• [Your assignment] Copying rule for the data below: pictures stay out, and only the lines from the one with "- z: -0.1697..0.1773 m" down to the one with "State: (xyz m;", inclusive, are repeated exactly.
-- Exercise data follows --
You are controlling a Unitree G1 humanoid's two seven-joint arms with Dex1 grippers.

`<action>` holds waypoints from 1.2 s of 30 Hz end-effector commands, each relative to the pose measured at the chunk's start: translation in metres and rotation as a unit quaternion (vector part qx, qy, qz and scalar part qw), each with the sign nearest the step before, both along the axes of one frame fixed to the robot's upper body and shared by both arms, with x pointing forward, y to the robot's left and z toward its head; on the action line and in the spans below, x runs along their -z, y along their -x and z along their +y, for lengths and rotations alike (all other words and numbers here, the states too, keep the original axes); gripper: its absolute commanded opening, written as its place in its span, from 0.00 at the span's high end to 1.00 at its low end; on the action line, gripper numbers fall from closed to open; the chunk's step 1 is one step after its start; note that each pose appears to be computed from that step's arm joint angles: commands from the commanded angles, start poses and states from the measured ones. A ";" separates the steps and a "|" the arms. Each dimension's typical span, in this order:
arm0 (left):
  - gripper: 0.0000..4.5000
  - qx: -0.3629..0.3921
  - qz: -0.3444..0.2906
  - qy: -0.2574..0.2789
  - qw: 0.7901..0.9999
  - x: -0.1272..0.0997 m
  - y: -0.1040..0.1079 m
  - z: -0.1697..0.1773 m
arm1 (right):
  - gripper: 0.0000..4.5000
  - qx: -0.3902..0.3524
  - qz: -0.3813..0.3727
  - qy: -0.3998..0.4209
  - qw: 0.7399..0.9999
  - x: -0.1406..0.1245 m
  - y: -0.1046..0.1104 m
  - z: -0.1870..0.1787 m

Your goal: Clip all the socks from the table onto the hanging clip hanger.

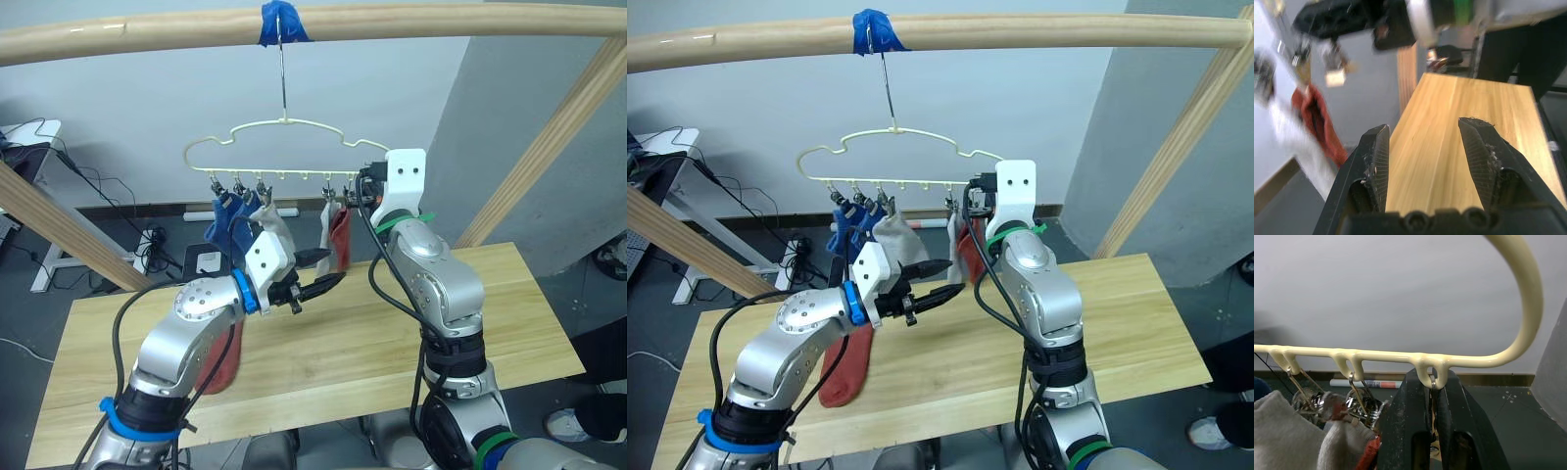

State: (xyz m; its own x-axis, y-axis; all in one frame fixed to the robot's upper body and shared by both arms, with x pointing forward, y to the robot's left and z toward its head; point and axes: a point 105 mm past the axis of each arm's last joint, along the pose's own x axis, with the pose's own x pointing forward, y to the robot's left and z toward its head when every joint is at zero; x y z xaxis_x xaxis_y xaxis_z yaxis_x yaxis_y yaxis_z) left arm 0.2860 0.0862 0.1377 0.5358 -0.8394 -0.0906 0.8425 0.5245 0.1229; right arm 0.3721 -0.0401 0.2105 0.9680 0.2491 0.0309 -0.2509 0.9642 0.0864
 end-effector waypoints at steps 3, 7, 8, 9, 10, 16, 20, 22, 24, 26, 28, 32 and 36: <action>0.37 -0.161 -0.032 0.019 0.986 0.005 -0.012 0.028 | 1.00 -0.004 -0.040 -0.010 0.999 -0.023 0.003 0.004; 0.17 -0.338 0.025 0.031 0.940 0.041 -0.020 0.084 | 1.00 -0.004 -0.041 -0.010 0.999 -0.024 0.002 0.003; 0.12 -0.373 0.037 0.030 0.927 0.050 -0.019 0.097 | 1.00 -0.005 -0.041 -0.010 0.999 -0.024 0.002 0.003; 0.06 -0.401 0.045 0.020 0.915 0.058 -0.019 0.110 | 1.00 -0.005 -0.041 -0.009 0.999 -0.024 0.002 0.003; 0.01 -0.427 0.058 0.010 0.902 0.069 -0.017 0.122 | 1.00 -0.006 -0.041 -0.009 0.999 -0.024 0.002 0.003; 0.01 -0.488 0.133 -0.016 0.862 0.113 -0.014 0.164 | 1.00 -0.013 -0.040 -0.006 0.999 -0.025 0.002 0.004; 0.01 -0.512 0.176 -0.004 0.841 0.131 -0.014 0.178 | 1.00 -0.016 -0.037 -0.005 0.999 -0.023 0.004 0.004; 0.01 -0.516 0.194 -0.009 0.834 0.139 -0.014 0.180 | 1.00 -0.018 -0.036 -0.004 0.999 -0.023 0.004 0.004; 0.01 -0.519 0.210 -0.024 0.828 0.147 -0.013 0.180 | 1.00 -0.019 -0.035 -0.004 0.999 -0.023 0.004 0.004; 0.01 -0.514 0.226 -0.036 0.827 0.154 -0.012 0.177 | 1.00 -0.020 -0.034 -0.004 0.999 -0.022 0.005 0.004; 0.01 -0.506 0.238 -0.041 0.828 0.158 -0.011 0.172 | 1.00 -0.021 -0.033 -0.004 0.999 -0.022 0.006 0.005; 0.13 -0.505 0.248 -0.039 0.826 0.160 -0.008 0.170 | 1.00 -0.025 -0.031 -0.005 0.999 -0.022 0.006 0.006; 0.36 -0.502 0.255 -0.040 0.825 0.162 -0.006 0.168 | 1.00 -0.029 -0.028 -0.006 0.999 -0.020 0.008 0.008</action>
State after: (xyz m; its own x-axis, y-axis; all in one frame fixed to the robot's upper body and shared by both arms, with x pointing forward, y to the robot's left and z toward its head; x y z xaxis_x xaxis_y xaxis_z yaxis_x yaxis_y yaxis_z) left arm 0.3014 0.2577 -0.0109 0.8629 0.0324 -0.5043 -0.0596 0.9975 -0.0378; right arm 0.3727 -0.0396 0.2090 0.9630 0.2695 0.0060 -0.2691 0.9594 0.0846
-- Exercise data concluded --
• [Result of the exercise]
  - z: -0.1697..0.1773 m
arm1 (right):
  - gripper: 0.0000..4.5000
  - qx: -0.3902..0.3524
  - qz: -0.3813..0.3727
  - qy: -0.3998..0.4209
  - qw: 0.7399..0.9999
  - x: -0.1406..0.1245 m
  - y: -0.1046..0.1104 m
  - z: -0.1870..0.1787 m

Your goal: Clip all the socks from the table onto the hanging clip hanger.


State: (xyz m; its own x-axis, y-axis; all in one frame fixed to the robot's upper body and shared by both arms, with x pointing forward, y to the robot's left and z toward its head; point and axes: a point 105 mm past the axis of each arm's last joint, along the pose's own x axis, with the pose's own x pointing forward, y to the robot's left and z toward its head when every joint is at zero; x y z xaxis_x xaxis_y xaxis_z yaxis_x yaxis_y yaxis_z) left arm 0.2860 0.0862 0.1377 0.5358 -0.8394 -0.0906 0.8425 0.5245 0.1229; right arm 0.3721 -0.0401 0.2105 0.9680 0.2491 0.0309 -0.2509 0.9642 0.0864

No more work remains in this exercise.